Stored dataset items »
Start of Block
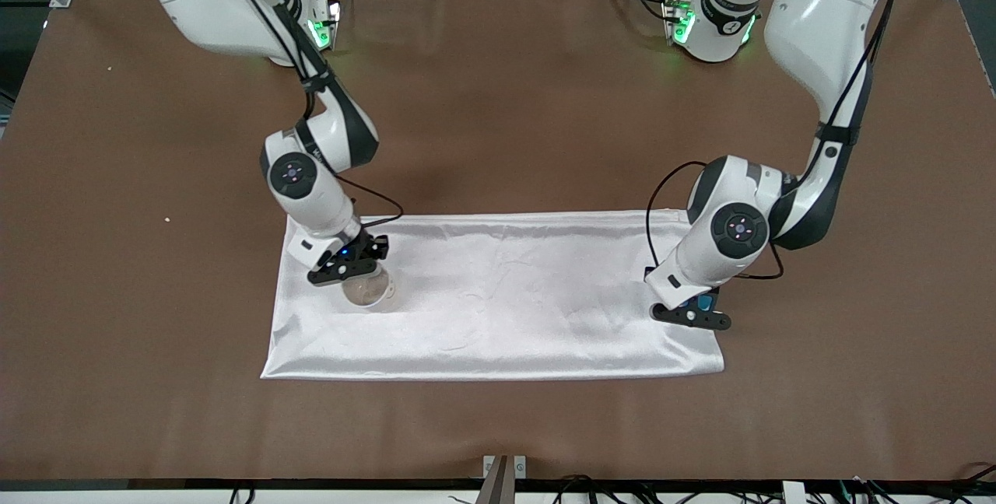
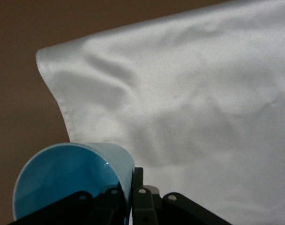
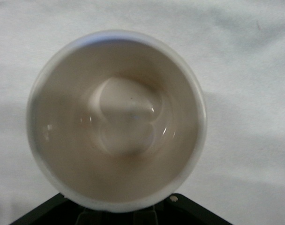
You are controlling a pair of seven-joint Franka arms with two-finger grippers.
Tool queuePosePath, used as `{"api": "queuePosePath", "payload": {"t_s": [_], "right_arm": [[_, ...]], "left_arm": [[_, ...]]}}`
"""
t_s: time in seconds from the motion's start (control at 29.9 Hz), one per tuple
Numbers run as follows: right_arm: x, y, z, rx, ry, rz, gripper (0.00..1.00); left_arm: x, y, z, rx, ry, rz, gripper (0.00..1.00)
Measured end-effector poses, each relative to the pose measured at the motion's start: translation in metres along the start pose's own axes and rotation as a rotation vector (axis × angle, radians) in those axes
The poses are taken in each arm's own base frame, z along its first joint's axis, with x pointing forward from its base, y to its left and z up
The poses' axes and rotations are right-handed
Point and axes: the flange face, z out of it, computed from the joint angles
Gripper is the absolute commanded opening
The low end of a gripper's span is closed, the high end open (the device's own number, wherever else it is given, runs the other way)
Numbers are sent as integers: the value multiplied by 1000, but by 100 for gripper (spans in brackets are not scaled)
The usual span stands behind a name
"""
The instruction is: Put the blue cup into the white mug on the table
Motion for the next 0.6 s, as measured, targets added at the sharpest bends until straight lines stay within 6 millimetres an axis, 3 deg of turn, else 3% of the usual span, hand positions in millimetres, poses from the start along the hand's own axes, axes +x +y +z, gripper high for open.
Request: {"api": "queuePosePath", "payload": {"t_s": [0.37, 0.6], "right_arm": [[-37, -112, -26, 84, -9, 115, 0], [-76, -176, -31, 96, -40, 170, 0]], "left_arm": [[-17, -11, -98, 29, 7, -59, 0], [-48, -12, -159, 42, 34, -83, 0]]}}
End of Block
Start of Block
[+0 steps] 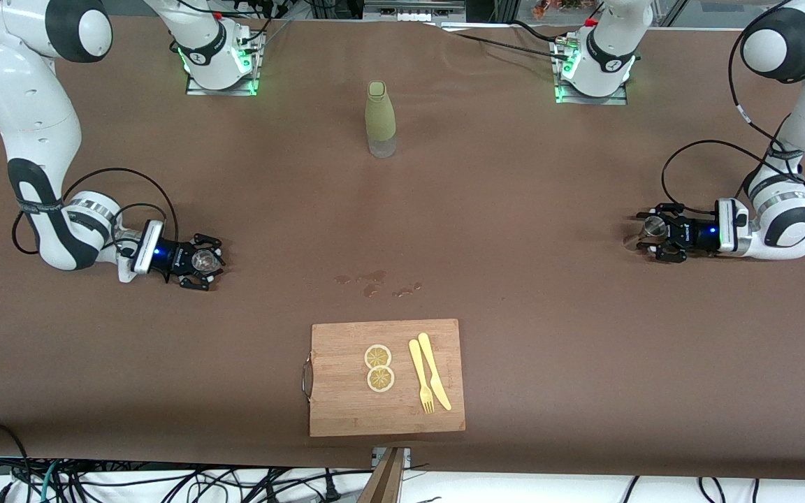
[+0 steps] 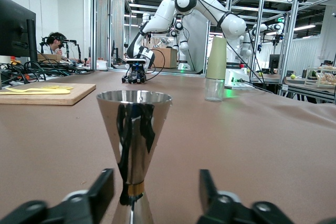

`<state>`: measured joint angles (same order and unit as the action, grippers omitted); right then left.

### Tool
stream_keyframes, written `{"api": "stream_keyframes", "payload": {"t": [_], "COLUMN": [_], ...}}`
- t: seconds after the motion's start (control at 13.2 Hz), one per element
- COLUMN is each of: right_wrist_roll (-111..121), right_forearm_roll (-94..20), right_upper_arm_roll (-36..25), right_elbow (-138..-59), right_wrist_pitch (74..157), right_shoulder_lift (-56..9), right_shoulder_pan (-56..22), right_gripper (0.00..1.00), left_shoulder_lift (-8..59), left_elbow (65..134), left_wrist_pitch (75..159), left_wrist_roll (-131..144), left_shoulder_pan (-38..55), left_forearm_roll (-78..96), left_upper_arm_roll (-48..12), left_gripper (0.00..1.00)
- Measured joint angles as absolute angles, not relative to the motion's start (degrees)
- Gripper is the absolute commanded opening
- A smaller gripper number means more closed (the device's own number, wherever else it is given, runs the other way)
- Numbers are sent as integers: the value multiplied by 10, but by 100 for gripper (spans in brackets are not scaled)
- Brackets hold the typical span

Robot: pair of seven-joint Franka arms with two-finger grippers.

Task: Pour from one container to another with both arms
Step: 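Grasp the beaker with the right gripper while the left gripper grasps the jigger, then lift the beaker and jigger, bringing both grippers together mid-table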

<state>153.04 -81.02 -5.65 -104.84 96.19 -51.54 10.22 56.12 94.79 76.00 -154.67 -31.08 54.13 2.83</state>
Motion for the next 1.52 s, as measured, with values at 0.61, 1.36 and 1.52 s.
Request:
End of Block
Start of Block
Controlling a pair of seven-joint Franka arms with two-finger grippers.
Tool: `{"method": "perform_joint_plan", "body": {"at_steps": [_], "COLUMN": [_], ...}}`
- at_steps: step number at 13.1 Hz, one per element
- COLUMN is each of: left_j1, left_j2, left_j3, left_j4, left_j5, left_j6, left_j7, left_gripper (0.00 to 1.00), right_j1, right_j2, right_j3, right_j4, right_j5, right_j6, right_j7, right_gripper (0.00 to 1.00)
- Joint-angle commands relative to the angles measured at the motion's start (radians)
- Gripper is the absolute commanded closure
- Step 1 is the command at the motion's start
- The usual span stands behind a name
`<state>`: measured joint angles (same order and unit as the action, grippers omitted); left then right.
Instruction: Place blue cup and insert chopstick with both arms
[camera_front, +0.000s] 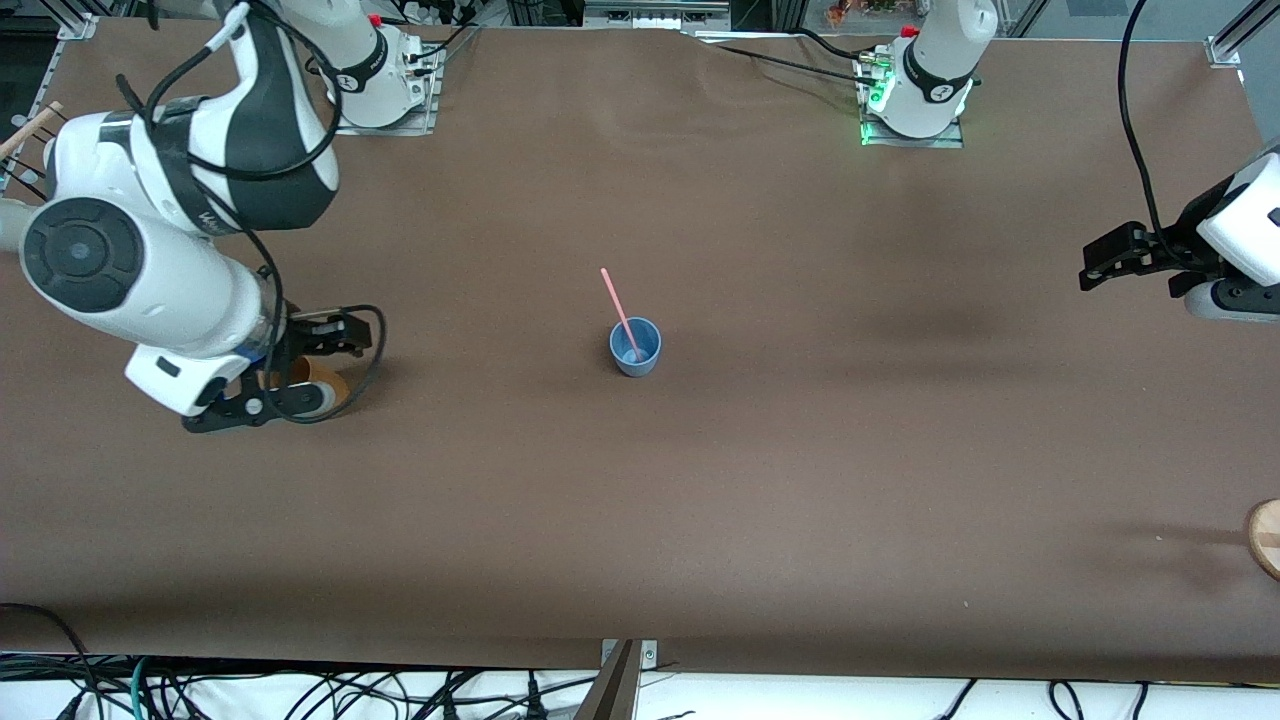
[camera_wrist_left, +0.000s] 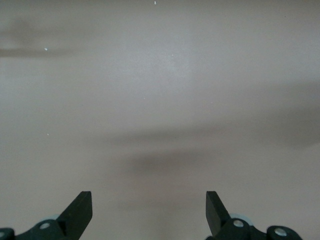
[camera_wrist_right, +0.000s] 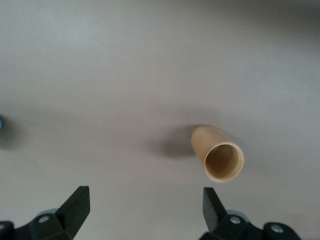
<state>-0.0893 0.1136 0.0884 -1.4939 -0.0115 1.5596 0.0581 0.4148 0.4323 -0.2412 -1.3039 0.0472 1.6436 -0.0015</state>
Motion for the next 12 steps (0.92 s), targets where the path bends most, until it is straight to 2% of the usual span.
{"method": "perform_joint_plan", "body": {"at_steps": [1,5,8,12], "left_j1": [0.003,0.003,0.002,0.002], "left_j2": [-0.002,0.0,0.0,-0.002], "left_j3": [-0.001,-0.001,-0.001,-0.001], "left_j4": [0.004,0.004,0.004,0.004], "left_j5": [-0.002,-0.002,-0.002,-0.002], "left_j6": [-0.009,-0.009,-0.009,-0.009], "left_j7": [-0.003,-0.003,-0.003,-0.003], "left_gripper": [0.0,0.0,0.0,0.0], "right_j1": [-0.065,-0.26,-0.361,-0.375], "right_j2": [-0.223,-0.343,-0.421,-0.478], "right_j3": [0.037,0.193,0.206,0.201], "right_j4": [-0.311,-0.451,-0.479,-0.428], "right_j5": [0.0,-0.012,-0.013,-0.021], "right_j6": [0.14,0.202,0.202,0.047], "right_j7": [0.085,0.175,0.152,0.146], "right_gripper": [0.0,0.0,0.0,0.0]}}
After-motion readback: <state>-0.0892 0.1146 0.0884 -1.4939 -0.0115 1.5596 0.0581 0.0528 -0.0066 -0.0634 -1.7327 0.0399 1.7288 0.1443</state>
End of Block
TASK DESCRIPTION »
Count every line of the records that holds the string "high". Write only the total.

RESULT FOR THIS TASK »
2